Why are there no Latino music acts at ACL Fest 2017?

We at Team 360 are in the thick of Austin City Limits Festival prep work. In the process of delving deep into the schedule and planning our preview coverage, one of our colleagues at our Spanish language sister publication, Ahora Sí, Liliana Valenzuela, brought up a startling detail we somehow missed.

Juanes performs at the 2014 Austin City Limits music festival on Sat., Oct. 4, 2014 at Zilker Park in Austin, TX. ASHLEY LANDIS/FOR AMERICAN-STATESMAN

Juanes performs at the 2014 Austin City Limits music festival on Sat., Oct. 4, 2014 at Zilker Park in Austin, TX. ASHLEY LANDIS/FOR AMERICAN-STATESMAN

“Is it my imagination, or are there zero Latino acts this year at ACL?” she asked.
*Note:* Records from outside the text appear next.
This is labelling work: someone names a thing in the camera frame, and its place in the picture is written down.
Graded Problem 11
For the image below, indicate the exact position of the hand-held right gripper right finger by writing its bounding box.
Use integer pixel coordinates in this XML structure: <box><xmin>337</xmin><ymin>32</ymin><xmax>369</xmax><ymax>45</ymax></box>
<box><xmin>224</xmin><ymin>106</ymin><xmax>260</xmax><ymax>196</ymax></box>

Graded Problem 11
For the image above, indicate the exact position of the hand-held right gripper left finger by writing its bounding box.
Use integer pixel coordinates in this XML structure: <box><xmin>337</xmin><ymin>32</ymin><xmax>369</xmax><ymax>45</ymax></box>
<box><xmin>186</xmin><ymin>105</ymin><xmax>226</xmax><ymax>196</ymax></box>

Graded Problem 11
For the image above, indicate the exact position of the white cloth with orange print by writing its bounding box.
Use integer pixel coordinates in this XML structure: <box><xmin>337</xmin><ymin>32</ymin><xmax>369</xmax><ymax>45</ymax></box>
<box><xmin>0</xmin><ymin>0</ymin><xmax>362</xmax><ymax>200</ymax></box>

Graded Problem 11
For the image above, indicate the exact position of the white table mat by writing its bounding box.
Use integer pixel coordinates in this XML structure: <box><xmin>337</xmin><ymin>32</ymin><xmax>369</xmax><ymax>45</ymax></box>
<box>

We dug deeper into the schedule and (correct us if we’re wrong) it does not appear to be her imagination. There are no Latino music acts at ACL Fest this year.

Latin music has never had a huge presence at the festival, but over the past few years there have generally been a few Latino offerings. If we generously stretch the definition of Latino music to include any act with a Latino or Latina fronting it, the breakdown for the last two years looks like this:

2016
Melanie Martinez
Bomba Estereo
Gina Chavez​

2015
Jose Gonzalez
Jessica Hernandez and the Deltas
Gabriel Garzón-Montano
Kali Uchis
El Tule

To find a relatively good year for Latino music at ACL Fest, you have to go back to 2014, when 360 staff writer, and Latin music expert, Nancy Flores said she was “pleasantly surprised to see more Latin music and acts from Latin America on the schedule than in recent years.”  That year’s offerings included Chilean rapper Ana Tijoux, L.A.’s salsa-cumbia-hip-hop mashup act Ozomatli, international superstar Juanes and Mexican rock bands Zoé and Rey Pila.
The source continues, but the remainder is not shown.